Ha nominato il torneo di Viareggio, dove l’anno scorso siete arrivati ad un passo dalla vittoria. Non le sembra che i ruoli si siano ribaltati?
«In Nazionale ci sono cinque giocatori che hanno giocato quel torneo. Vivo in un paese che ama totalmente il calcio. Anche il ministro ha una visione importante in tema di sviluppo, senza che ci sia fretta e facendo in modo che si lavori con calma. Siamo ripartiti da zero e dobbiamo ripercorrere le orme di Mali, che era una realtà quasi sparita dai radar e che ora in continente arriva quasi sempre in fondo. Oppure della Mauritania che ha investito tanto nei centri di formazione. Cosa che in Italia non accade. Chi fa selezione viene pagato poco e male, viene privilegiata la quantità alla qualità. In Congo è l’esatto opposto».

Perché in Italia non crescono più i talenti di un tempo?
«Se penso ai numeri 10, giocavano Del Piero e Totti… Oggi non ci sono più fuoriclasse di questo calibro, ma tanti giocatori normali. Ripeto, il problema è a monte: quanto viene investito sui settori giovanili?
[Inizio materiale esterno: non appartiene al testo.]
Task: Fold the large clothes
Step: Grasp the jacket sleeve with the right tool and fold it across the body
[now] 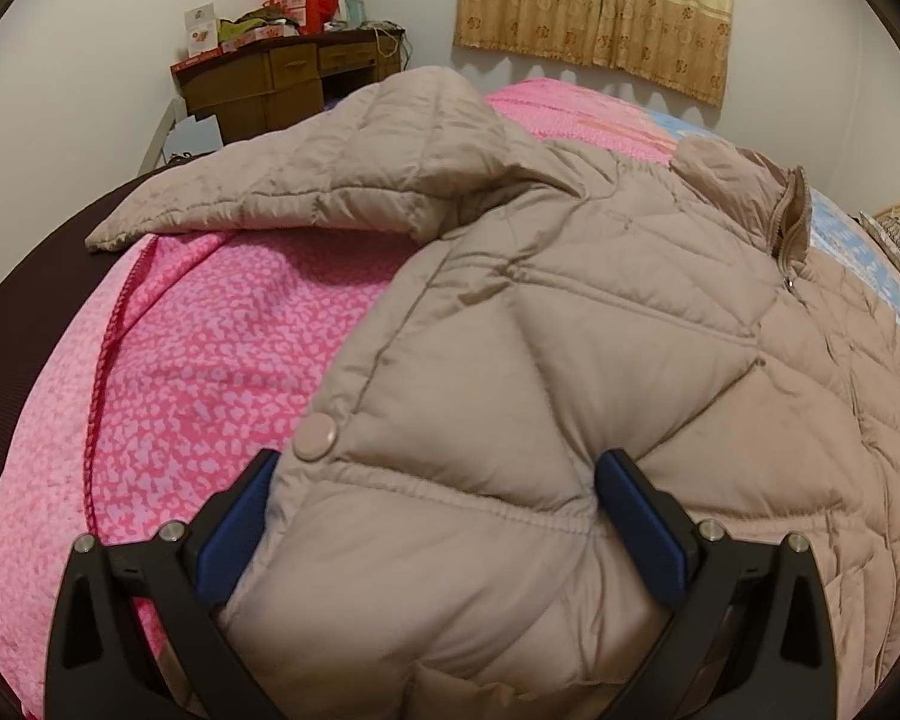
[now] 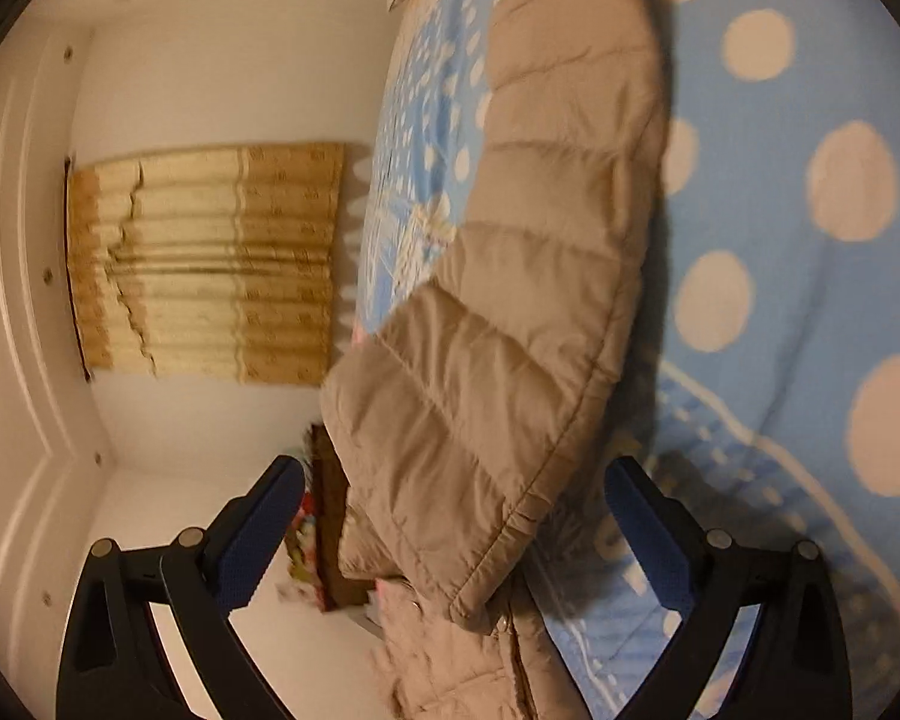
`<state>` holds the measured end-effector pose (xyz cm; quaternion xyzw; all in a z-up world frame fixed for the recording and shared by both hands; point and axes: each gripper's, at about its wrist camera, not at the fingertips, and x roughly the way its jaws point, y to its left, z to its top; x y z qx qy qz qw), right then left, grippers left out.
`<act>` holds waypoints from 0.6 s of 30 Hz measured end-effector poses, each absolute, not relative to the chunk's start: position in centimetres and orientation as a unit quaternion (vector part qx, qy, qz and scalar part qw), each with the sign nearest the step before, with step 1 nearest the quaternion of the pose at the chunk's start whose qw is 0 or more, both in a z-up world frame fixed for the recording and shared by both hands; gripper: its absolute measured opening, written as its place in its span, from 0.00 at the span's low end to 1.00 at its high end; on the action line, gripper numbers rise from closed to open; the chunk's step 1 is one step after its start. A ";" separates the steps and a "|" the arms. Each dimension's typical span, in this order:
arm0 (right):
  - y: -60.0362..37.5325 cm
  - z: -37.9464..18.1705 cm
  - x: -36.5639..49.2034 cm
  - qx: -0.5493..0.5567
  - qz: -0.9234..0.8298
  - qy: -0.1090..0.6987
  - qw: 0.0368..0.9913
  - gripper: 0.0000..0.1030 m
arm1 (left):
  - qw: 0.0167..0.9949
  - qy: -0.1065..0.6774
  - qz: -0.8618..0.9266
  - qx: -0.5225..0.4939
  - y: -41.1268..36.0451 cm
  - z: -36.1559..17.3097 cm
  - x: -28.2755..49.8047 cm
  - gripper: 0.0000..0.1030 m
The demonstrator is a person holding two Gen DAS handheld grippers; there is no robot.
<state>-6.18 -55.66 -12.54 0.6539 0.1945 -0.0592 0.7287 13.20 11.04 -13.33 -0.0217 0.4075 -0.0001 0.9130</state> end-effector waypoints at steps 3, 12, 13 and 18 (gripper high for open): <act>-58.1 -12.4 -2.9 0.630 -0.074 0.198 0.747 0.97 | 0.913 0.408 0.000 -0.022 11.0 -13.3 13.2 1.00; -66.6 -12.3 -2.2 0.606 -0.128 0.133 0.773 0.71 | 0.913 0.408 -0.001 -0.022 11.0 -13.4 13.4 1.00; -67.1 -12.3 -1.9 0.595 -0.132 0.152 0.778 0.53 | 0.913 0.408 -0.001 -0.022 11.0 -13.4 13.4 1.00; -67.3 -12.4 -3.2 0.551 -0.156 0.185 0.798 0.16 | 0.913 0.408 0.000 -0.022 11.1 -13.4 13.4 1.00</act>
Basta vedere le storie di corruzioni e conoscenze, invece dovrebbe regnare la meritocrazia. Quando ero un ragazzino, a Carate Brianza, costruivamo una porta di legno e ci divertivamo un mondo a giocare. Alle leve arrivavi pronto, che sapevi palleggiare, calciare e dribblare ed avevi 7 anni. Ora a 12 anni non dico che sei a zero, ma quasi. Capisci però quanti anni siamo indietro rispetto al passato. Quando sono tornato in Brianza un paio di mesi fa, parlavo con amici che mi dicevano degli impegni dei figli tra catechismo e scuola, ma sono problematiche comuni a tutti i paesi. Non capisco perché da noi siano così gravose. Io amo ripetere: chi è causa del suo male, pianga se stesso…»
I suoi giocatori la vedono più come un papà che un selezionatore, è vero?
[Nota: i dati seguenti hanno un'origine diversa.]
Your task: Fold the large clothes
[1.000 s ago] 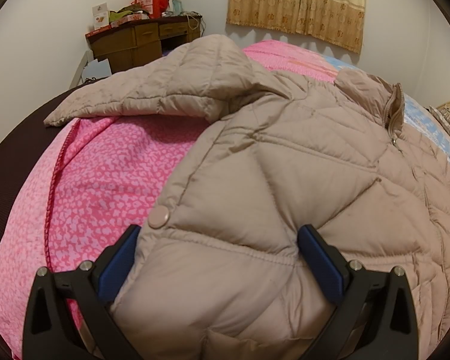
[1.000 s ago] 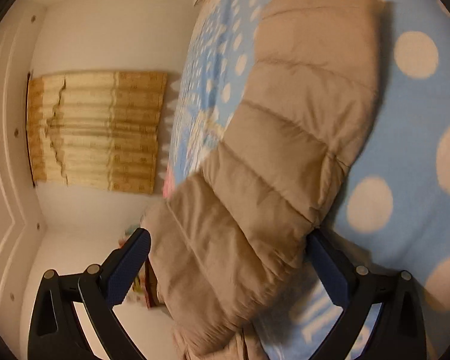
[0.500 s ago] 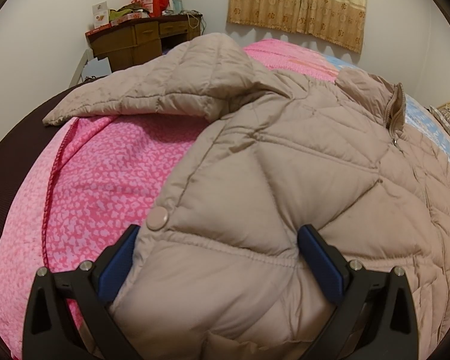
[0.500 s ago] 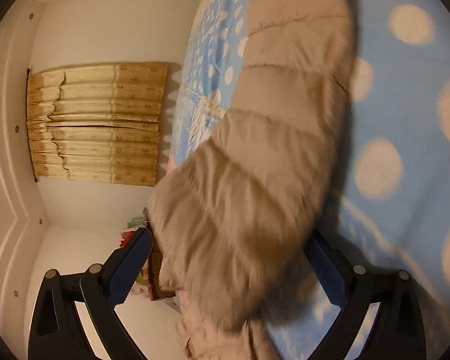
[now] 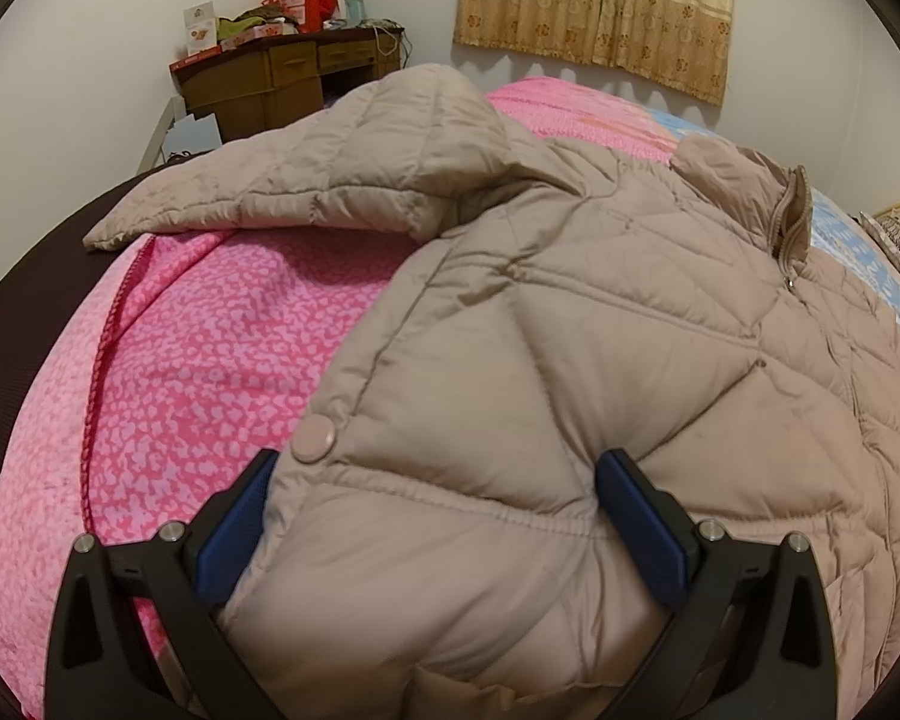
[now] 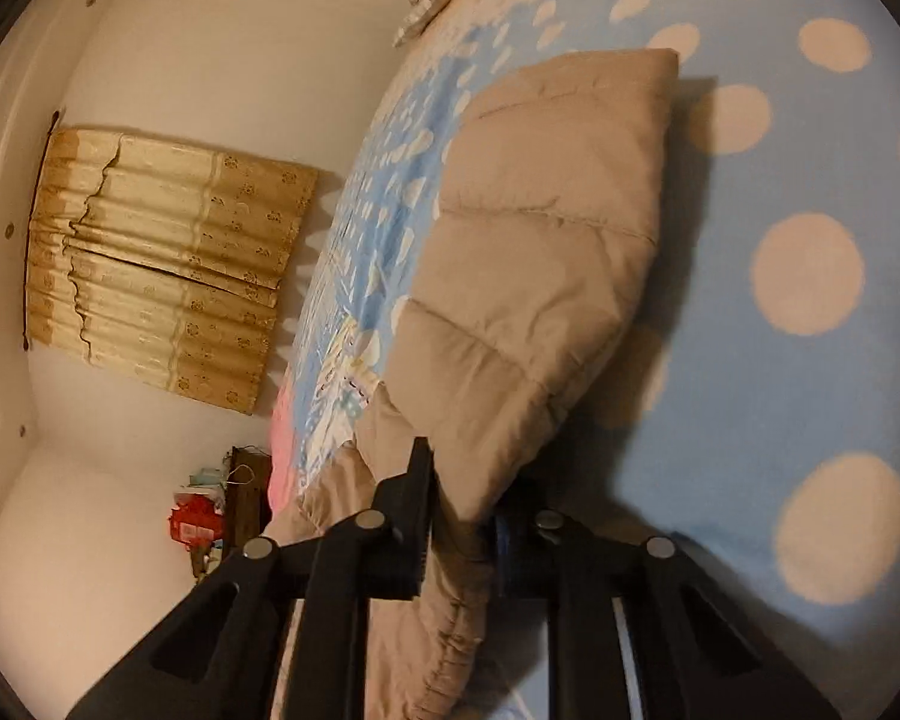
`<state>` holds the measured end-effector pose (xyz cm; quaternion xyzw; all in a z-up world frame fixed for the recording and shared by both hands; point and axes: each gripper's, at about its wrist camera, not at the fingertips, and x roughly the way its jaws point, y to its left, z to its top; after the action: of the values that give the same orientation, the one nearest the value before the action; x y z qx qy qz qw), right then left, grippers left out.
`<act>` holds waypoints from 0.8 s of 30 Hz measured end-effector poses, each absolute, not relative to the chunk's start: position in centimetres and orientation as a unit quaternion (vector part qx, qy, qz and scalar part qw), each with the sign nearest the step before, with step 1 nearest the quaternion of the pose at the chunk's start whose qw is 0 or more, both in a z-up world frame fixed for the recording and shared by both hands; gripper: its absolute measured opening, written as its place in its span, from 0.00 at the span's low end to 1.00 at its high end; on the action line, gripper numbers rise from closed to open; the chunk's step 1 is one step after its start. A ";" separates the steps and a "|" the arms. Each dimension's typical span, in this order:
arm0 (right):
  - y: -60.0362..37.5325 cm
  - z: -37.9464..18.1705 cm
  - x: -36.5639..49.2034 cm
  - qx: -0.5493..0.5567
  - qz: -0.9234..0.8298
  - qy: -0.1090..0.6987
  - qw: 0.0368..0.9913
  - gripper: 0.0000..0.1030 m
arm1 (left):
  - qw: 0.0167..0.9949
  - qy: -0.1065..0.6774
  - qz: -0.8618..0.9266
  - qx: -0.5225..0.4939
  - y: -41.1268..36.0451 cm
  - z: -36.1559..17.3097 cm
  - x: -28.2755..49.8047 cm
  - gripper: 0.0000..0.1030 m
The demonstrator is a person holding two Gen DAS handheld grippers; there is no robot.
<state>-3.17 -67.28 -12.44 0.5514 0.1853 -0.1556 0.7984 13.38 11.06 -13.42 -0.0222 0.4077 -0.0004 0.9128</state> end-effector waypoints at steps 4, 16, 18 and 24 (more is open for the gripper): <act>-65.0 -7.6 -4.6 0.488 -0.163 0.164 0.842 0.14 | 0.913 0.408 0.000 -0.022 11.1 -13.4 13.4 1.00; -40.3 10.0 2.0 0.168 -0.041 0.176 0.969 0.14 | 0.915 0.403 -0.008 -0.032 11.3 -13.3 13.1 1.00; -34.4 9.3 4.6 0.115 -0.012 0.196 0.974 0.14 | 0.915 0.402 -0.009 -0.034 11.5 -13.3 12.9 1.00; -18.9 0.1 11.4 -0.031 0.040 0.290 0.956 0.14 | 0.916 0.399 -0.015 -0.040 11.8 -13.3 12.7 1.00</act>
<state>11.45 -18.86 0.06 -0.0305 0.2901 0.0399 0.9557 12.68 11.76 -13.30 -0.0399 0.3991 -0.0147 0.9159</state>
«È capitato che i più giovani abbiano chiesto consigli sugli studi e su quale percorso scolastico scegliere. A loro ripeto sempre che non deve mai mancare il cuore, che associo anche agli attributi. Puoi avere qualche lacuna a livello tecnico-tattico, ma se ci metti il cuore e anche e soprattutto la “fame”, arrivi ovunque. Com’è stato per il mio amico Moreno Torricelli».
Ha ancora dei sogni nel cassetto da realizzare?
«A 62 anni il cassetto ormai è vuoto… Al Mondiale non ci pensiamo ma vogliamo creare la base per giocare a testa alta le qualificazioni alla prossima coppa d’Africa che inizieranno ad aprile 2026. La mia famiglia è in Brianza anche se mio figlio è qui con me, visto che fa parte dello staff tecnico, ma qui è come se fossi a casa. Ciò che mi fa piacere è che sono benvoluto da tutti e mi fanno sentire a mio agio. Se vinciamo, poi – sorride Fabrizio Cesana – si sta ancora meglio».